[RECORDS]

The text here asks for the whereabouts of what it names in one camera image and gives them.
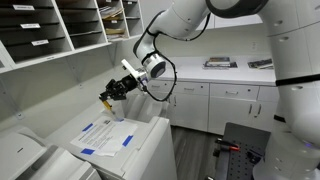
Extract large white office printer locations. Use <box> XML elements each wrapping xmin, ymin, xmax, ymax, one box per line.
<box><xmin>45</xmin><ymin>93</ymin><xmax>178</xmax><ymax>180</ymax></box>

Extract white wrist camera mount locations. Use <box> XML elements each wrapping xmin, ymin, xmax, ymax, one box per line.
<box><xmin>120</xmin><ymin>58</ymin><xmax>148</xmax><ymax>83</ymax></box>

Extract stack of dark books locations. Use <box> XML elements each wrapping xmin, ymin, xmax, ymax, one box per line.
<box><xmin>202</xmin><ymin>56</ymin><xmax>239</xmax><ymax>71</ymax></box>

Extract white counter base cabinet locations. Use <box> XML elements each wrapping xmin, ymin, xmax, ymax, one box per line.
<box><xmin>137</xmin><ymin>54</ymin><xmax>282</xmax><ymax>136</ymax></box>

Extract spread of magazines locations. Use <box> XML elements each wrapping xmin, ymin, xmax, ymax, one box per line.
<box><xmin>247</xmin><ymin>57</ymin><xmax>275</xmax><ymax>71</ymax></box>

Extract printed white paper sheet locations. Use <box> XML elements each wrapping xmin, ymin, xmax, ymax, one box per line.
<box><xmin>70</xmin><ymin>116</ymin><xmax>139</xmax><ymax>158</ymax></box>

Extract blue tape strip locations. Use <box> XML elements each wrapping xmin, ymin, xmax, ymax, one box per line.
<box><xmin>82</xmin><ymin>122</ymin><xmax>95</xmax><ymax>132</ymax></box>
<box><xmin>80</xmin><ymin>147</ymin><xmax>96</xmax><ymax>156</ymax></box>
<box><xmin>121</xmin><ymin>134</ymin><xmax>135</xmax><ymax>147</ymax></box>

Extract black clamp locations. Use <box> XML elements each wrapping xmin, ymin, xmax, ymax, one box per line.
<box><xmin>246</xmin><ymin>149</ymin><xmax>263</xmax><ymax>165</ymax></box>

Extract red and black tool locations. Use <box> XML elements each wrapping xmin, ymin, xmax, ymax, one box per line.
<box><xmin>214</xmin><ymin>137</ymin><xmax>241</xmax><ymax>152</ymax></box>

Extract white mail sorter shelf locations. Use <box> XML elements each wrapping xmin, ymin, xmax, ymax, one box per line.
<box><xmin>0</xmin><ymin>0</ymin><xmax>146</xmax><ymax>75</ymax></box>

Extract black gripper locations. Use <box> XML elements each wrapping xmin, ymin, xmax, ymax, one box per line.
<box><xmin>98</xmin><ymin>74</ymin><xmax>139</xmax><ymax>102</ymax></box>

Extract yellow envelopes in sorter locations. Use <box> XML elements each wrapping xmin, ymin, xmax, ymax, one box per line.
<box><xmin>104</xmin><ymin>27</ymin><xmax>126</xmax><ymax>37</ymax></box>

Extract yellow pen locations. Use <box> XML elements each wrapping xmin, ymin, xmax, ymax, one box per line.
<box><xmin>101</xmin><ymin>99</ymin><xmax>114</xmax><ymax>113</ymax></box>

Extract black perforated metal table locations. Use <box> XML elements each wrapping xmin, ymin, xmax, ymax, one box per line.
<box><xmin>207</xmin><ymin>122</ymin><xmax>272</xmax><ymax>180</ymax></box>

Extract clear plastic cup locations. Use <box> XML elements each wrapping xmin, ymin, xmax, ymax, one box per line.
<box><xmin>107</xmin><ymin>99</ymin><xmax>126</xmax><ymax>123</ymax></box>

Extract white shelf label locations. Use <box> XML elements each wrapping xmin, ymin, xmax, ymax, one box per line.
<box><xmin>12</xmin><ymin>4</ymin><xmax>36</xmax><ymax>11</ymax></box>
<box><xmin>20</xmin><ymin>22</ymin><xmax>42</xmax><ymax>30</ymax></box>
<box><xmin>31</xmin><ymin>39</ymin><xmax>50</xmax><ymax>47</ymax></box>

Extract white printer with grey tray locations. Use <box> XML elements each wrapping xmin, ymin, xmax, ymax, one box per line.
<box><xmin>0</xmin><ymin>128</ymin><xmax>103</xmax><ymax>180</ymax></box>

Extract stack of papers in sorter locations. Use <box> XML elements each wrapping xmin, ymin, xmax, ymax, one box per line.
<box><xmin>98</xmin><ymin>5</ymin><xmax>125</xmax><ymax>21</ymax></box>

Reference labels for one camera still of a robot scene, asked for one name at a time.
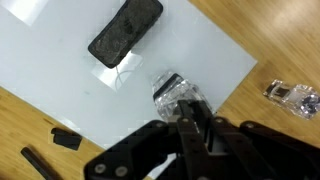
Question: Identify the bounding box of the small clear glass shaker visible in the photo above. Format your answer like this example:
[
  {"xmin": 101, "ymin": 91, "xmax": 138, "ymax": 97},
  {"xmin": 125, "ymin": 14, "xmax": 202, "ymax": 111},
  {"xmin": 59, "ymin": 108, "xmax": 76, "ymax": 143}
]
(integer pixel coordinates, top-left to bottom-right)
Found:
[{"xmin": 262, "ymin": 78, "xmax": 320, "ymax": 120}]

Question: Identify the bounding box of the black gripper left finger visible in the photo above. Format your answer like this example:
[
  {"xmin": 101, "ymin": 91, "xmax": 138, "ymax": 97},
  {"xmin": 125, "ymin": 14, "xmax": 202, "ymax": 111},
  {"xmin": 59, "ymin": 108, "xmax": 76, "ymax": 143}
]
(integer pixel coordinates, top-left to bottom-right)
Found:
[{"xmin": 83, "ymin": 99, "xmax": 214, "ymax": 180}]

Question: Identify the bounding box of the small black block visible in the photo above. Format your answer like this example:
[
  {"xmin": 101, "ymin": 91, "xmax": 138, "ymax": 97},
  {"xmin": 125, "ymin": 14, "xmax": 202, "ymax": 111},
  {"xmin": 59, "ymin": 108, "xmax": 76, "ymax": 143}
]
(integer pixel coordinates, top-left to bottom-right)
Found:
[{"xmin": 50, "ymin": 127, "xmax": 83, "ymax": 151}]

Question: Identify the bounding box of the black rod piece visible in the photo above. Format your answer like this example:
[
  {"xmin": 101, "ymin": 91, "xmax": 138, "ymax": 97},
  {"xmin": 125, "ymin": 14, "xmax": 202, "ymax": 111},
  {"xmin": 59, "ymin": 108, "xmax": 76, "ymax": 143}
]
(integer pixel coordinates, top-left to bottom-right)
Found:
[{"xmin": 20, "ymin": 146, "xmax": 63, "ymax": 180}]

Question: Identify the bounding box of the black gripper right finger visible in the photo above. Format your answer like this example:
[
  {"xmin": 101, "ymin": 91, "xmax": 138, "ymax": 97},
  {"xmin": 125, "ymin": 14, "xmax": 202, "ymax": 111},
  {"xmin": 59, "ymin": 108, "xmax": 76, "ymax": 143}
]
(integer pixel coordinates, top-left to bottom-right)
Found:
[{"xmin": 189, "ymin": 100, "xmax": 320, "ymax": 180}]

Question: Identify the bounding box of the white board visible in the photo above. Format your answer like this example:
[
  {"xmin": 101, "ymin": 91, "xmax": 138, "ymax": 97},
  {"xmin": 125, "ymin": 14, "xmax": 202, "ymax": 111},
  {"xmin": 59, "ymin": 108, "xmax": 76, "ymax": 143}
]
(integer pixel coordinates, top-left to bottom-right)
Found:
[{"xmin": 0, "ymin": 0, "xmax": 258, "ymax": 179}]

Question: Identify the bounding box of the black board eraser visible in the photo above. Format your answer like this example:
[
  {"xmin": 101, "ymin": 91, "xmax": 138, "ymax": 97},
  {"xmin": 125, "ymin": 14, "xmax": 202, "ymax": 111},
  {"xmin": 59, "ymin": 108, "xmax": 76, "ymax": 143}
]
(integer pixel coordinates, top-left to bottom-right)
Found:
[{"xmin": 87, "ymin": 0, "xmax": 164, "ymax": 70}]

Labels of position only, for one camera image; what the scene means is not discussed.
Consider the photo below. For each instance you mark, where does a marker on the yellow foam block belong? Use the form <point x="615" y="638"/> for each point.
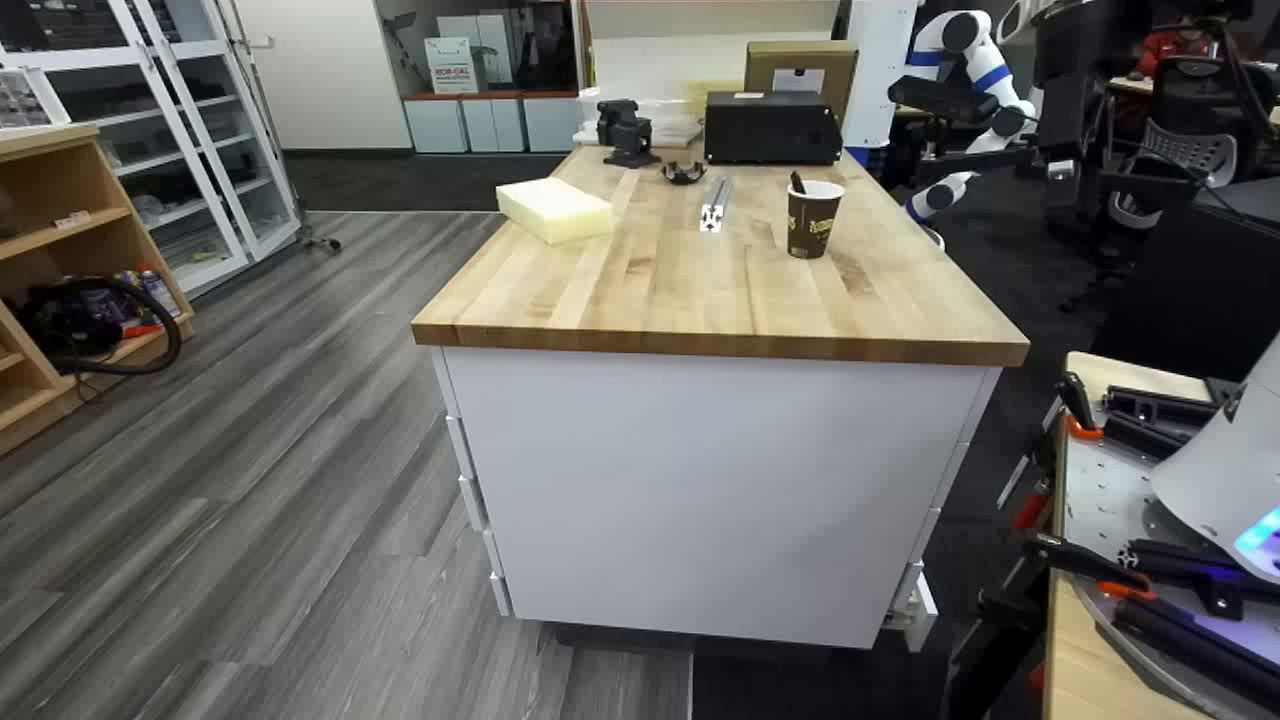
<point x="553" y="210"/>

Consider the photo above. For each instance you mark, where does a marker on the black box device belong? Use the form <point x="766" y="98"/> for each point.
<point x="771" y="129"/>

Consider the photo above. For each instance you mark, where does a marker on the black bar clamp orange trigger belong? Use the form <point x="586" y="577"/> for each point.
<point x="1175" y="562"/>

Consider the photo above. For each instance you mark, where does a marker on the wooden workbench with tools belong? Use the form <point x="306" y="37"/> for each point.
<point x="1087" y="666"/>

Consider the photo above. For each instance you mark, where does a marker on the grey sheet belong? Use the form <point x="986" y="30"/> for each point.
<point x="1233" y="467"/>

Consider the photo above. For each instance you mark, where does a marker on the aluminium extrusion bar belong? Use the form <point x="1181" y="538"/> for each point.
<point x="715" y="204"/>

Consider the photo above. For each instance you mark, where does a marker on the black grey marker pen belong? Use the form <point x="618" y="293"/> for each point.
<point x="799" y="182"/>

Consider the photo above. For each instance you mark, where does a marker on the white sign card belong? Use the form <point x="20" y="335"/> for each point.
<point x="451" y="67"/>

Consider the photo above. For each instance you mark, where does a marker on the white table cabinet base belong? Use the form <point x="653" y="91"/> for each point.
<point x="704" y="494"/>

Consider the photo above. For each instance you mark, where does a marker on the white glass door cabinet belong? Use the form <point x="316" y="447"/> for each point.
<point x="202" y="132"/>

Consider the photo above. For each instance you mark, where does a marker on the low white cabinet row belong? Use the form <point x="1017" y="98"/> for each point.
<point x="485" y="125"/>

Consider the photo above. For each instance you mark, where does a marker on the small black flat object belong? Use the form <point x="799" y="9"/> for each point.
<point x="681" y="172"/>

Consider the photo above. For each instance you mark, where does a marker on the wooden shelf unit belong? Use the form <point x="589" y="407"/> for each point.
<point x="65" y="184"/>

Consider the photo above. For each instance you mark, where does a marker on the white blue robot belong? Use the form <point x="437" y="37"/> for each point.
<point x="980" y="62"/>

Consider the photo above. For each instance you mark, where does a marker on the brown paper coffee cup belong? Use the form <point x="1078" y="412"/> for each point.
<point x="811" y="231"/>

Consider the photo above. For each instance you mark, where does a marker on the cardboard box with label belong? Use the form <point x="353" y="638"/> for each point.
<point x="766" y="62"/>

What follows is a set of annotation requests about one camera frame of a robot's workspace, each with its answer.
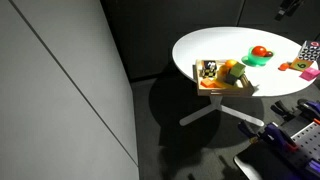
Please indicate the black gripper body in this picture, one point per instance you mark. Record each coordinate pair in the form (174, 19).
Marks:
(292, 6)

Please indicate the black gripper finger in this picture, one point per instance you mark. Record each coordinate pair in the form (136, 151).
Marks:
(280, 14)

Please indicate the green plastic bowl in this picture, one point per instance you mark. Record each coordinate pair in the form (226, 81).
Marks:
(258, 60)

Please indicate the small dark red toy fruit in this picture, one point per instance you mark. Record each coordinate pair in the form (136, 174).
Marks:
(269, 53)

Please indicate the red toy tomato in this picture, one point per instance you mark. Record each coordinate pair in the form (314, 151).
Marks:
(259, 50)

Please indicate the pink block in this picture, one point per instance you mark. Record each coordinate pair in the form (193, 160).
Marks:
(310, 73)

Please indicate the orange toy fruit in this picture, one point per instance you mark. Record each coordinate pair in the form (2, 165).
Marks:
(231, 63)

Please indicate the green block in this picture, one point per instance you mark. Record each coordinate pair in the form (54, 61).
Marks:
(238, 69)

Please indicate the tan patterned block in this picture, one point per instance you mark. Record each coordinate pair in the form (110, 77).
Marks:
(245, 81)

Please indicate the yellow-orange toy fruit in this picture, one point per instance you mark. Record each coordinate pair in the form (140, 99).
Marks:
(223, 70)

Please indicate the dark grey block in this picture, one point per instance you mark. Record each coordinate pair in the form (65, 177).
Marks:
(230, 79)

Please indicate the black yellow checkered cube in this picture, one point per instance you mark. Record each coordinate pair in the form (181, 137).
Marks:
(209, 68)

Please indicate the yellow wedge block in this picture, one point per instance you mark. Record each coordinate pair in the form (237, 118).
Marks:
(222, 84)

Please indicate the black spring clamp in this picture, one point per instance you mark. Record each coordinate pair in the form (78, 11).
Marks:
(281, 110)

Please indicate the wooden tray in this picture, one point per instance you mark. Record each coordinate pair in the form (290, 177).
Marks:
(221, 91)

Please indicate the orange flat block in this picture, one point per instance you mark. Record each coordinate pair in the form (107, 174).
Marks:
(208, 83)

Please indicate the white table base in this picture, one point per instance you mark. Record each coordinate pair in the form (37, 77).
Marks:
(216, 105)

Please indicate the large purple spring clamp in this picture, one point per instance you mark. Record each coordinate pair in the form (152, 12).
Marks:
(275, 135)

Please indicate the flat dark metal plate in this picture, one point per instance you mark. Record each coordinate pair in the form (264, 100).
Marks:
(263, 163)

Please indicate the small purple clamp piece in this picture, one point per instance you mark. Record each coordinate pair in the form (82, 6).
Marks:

[/RECORDS]

* _WORK REQUEST_: All lines from the beginning of the entries above to the line containing "Extract large white", inclusive, should be printed exactly, apart from the pictures.

* _RESPONSE AREA_:
The text here asks for the whereabouts of what it names in one camera image and gives them.
Extract large white office printer locations. Use <box> XML elements each wrapping xmin, ymin, xmax, ymax, one box per line.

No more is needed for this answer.